## Directions for this task
Only the lines below starting at the one that contains "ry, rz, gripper" and ending at the one that contains "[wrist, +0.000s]" are to be reproduced, exactly and with both ends kept.

## Given data
.....

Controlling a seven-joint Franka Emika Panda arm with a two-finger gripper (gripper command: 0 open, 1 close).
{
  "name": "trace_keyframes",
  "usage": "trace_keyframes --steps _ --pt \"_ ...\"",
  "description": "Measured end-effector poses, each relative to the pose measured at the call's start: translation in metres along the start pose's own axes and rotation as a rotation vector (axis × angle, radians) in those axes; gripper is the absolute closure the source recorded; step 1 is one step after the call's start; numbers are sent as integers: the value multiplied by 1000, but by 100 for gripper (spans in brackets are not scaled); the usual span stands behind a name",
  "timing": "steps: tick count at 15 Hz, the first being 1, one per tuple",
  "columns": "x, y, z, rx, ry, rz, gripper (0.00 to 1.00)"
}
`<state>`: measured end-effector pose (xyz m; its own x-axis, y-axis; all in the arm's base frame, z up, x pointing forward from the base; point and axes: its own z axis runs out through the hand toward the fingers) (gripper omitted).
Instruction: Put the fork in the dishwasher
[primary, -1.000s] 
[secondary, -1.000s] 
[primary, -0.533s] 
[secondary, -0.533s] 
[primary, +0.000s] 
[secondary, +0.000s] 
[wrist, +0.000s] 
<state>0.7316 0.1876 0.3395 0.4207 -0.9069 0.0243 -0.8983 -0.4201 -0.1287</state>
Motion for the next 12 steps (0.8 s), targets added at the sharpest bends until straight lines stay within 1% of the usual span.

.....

## Task output
  "columns": "x, y, z, rx, ry, rz, gripper (0.00 to 1.00)"
}
`<state>`: measured end-effector pose (xyz m; its own x-axis, y-axis; all in the arm's base frame, z up, x pointing forward from the base; point and axes: its own z axis runs out through the hand toward the fingers) (gripper omitted).
Instruction: Put the fork in the dishwasher
[primary, -1.000s] 
[secondary, -1.000s] 
[primary, -0.533s] 
[secondary, -0.533s] 
[primary, +0.000s] 
[secondary, +0.000s] 
[wrist, +0.000s] 

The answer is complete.